Africa-Press – South-Africa. President Donald Trump said he would not attend this year’s Group of 20 leaders’ summit in Johannesburg in November, after months of attacks on South Africa’s government over unfounded claims it’s carrying out a genocide on White Afrikaners.
Trump told reporters in the Oval Office on Friday that Vice President JD Vance would represent the US instead. “He looks forward to it, but no, I won’t be going,” Trump said.
Doubts had persisted about whether Trump would participate in the summit.
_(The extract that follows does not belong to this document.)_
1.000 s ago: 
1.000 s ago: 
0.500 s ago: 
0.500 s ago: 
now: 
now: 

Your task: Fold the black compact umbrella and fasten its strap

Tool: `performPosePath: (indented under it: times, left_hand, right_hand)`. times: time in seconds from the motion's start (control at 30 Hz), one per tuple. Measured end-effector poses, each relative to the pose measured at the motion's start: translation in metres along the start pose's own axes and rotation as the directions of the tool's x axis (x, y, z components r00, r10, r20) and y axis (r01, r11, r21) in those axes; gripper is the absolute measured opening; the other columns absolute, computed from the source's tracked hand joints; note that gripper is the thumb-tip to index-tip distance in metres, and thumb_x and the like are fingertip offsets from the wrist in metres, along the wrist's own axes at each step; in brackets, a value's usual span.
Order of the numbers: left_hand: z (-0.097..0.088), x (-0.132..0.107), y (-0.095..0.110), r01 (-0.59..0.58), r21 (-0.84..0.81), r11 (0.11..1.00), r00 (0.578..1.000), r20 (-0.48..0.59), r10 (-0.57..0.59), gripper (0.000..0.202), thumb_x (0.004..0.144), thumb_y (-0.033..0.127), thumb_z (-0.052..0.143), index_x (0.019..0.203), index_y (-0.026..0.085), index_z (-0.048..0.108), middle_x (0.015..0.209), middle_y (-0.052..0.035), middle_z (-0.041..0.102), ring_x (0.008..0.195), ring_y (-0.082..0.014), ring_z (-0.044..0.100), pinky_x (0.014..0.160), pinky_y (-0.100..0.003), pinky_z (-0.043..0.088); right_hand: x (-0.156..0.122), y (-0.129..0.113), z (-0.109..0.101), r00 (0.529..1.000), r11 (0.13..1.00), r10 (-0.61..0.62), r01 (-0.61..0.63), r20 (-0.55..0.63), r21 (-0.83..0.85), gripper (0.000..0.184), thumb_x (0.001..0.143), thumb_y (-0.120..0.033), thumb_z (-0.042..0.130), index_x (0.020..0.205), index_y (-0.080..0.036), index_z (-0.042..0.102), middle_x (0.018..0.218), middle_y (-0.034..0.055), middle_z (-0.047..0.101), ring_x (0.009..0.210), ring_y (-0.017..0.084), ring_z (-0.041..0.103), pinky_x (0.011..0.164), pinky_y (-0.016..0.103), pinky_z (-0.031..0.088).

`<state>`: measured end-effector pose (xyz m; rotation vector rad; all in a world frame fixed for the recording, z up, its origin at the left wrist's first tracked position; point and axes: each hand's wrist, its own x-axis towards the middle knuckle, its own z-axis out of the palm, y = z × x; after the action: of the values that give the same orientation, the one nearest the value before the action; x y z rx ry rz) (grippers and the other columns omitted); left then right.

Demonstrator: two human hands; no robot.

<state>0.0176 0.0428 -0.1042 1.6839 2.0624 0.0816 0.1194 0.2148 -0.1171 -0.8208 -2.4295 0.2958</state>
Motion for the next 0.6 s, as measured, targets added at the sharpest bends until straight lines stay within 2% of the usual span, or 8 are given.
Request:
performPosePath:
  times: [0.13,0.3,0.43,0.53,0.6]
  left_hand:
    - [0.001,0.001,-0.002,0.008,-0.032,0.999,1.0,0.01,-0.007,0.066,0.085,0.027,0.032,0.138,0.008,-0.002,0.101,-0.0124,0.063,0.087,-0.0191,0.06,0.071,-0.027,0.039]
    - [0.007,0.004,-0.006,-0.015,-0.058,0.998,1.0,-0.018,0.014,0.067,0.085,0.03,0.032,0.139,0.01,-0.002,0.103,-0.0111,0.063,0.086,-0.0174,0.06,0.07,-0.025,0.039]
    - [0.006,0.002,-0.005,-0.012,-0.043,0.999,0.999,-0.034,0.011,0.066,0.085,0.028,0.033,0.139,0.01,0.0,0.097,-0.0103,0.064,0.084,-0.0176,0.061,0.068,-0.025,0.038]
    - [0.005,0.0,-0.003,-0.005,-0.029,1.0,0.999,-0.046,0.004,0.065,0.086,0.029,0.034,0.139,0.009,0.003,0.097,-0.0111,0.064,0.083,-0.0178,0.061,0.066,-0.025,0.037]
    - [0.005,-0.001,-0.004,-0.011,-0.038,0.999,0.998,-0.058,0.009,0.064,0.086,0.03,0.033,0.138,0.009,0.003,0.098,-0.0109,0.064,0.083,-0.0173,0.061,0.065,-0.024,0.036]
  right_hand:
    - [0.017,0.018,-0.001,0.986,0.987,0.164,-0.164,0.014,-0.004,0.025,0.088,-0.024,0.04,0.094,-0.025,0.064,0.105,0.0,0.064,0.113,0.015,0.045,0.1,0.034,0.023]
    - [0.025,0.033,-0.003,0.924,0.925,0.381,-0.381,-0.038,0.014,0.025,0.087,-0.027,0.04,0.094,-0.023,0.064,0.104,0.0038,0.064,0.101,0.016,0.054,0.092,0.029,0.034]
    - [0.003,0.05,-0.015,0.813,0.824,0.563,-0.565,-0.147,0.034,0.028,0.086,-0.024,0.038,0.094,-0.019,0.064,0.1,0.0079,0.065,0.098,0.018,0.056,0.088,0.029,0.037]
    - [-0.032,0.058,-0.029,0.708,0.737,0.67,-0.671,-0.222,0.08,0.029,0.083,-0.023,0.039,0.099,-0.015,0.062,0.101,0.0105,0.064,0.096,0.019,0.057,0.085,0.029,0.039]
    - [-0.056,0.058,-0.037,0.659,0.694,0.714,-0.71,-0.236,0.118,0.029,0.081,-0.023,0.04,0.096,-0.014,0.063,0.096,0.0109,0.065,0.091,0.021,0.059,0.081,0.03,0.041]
Secretary of State Marco Rubio suggested in May that Trump would not join the meeting, accusing South Africa of being “consistently unaligned” with US policy.
The president’s fight with South Africa reached a boiling point in May when he ambushed President Cyril Ramaphosa with a video purporting to back up his claims that White farmers are being targeted.
The incident derailed Ramaphosa’s visit to Washington, which was intended to mend ties with the US and persuade Trump to stop floating the conspiracy theory about a campaign against White South Africans.
Ramaphosa, after the meeting, sought to put a positive spin on the ordeal, expressing confidence that he would see the US president at the gathering of leaders representing the world’s largest economies. T
Rump on Friday announced his plans to hold next year’s G-20 summit at his Doral resort in South Florida.
The president has seldom turned down a spot on the world stage. Trump attended each of the first three G-20 summits during his first term, with the fourth being held virtually during the COVID-19 pandemic.
He has used the forums to hold talks with China’s Xi Jinping and Russia’s Vladimir Putin, as well as Saudi Crown Prince Mohammed bin Salman.
Trump’s attacks on South Africa date back to shortly after his second inauguration. In February, Trump signed an executive order halting assistance over what he falsely claimed were rights violations stemming from a new land-expropriation law.
The US has given South Africa more than $8 billion in bilateral aid over the past two decades.
Tensions between Washington and Pretoria have been ongoing following South Africa’s refusal to condemn Russia’s invasion of Ukraine, and for its case in the International Court of Justice alleging Israel’s war in Gaza is a genocide against Palestinians.
Trump’s administration has offered refugee status to White Afrikaners, a group that it claims is persecuted under Black ownership and employment-equity laws intended to address racial inequities stemming from decades of apartheid rule.